ファーサイドの山下がヘディングでゴール右に流し込んだ。

 昨季は11試合で0得点0アシストに終わった食野。リーグ戦では23年9月のゴール以来となる“スコアポイント”(得点、アシストなどスコアへの直接関与)に「相手が宇佐美くんにつられるし、(黒川)圭介もインナーラップしたのでカットインして、遠くに(山下)諒也くんが走っているのが見えたので。うまく決めてくれたので、あざっす、という感じです」と喜んだ。

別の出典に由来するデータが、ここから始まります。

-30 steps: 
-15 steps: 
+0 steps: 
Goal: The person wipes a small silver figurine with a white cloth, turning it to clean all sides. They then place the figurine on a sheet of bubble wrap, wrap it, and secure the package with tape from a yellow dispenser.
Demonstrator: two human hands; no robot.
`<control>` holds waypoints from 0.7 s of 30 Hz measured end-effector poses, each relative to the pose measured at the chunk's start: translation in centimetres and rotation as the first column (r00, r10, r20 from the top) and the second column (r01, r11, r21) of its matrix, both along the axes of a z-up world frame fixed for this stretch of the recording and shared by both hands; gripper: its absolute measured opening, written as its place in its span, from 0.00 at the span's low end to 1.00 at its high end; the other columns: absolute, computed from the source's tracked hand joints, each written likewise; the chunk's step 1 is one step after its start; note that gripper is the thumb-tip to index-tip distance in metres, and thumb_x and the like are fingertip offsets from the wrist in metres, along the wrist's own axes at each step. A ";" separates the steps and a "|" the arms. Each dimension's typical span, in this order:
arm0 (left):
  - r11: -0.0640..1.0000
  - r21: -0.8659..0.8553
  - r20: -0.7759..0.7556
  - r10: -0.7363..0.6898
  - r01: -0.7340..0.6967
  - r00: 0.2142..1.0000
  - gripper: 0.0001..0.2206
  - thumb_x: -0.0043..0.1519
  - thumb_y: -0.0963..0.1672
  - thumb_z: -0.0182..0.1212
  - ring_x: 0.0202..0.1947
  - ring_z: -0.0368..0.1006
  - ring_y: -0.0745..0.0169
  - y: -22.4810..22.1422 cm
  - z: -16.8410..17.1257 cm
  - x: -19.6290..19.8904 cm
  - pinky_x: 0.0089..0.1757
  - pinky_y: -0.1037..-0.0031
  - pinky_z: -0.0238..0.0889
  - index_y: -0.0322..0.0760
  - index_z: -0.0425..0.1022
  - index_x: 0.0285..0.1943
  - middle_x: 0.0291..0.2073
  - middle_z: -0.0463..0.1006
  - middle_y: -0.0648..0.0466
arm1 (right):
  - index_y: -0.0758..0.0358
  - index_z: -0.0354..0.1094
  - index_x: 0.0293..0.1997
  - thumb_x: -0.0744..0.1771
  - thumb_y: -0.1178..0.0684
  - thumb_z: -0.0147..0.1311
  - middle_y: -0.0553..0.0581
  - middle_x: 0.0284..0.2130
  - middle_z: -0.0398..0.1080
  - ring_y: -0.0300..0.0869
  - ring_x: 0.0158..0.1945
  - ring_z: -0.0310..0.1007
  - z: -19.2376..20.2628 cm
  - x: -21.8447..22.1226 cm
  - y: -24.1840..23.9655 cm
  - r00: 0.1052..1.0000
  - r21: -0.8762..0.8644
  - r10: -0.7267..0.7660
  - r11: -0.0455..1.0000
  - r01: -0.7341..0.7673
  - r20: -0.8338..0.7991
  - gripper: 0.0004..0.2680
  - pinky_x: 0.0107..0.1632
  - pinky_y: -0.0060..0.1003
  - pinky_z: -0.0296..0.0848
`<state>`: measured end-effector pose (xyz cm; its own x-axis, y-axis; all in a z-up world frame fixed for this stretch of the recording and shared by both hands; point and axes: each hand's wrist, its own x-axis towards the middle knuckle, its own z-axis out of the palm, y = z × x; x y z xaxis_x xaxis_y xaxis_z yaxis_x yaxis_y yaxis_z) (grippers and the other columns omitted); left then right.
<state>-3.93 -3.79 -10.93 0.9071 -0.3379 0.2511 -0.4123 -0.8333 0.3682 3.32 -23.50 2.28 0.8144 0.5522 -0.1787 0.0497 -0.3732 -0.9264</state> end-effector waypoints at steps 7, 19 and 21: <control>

 19年夏にマンチェスターCからオファーを受け、約3年の欧州挑戦を経て22年夏にG大阪復帰。同年と23年は出場機会を得ていたが、安定した活躍は見せられていなかった。そして昨季から今季キャンプにかけて、ハムストリングスの負傷に苦しんだ。「(昨季は)肉離れで2か月半休んで、復帰したけど天皇杯決勝の週にもう一度やって。それから(今年の)キャンプ初日で復帰したんですけど、初日にまたやって。人生初めての長い怪我。自分を見つめ直す時間でした」と当時を振り返った。

 ピッチに立てない間、昨季はチームがリーグ4位、天皇杯準優勝と結果を残しており、当然焦りはあった。

しかし「一番はボールに食らいつくところ、球際、切り替えとか、サッカーの原点やし、そこを徹底してやる中で、なおかつ自分の良さを出していこう。まずそっからでしょ、というマインドに切り替えた。熱量を持ち続ける、ってところがすごく大事になってくる、って思えた」と言う。

 その姿の参考になったのが、昨季チームに加わったDF中谷進之介の姿だ。「(中谷)進君を見ていたらそう思った。ほんまに隙がない。(調子の)上がり下がりもないし、相手にも隙を与えない」。どんな試合でも熱量を持ち、DFリーダーとしてチームを引っ張る姿勢に感銘を受けた。さらに宇佐美や倉田、東口らチームを支える経験豊富な選手の姿に「宇佐美君がアキレス腱(断裂)で苦しんでいる姿も、日々地道な作業をしてきたのも見ています。周りに参考になる選手はすごくたくさんいる。見習うべき正しい背中が近くにいる、っていうのは大きかった」とも振り返った。

 前節の湘南戦(3日)で2得点のMF岸本、2アシストのアラーノに代え、食野と山下を両サイドハーフで先発起用したポヤトス監督は「攻守両面でフレッシュさを求めました」とふたりを先発起用した理由を明かした。

さらに浦和のMFサビオ、金子という強烈なサイドアタッカーに対し「後ろ向きに守備をさせたい、という狙いがありました」と説明。そして期待に応えた食野について「あのアシストは彼に値する。本当にいい選手ですし、ガンバの魂をうちに秘めた選手。普段の努力が、値する結果として出たと思います」と評した。

 チームは3連勝で5位に浮上。今後は昨季の主力だったMFウェルトンらの復帰も見込まれ、選手層はさらに厚みを増す。「(前節は2ゴールの岸本)武流くんのらしさあふれるゴールに刺激を受けましたし、自分も何かチームのために、というところで、一つ出たのはよかったです。(山下)諒也くんに感謝です」と話した食野。26歳のアタッカーは、サッカーの本質と向き合い、自らの持ち味を取り戻してチームの武器となりつつある。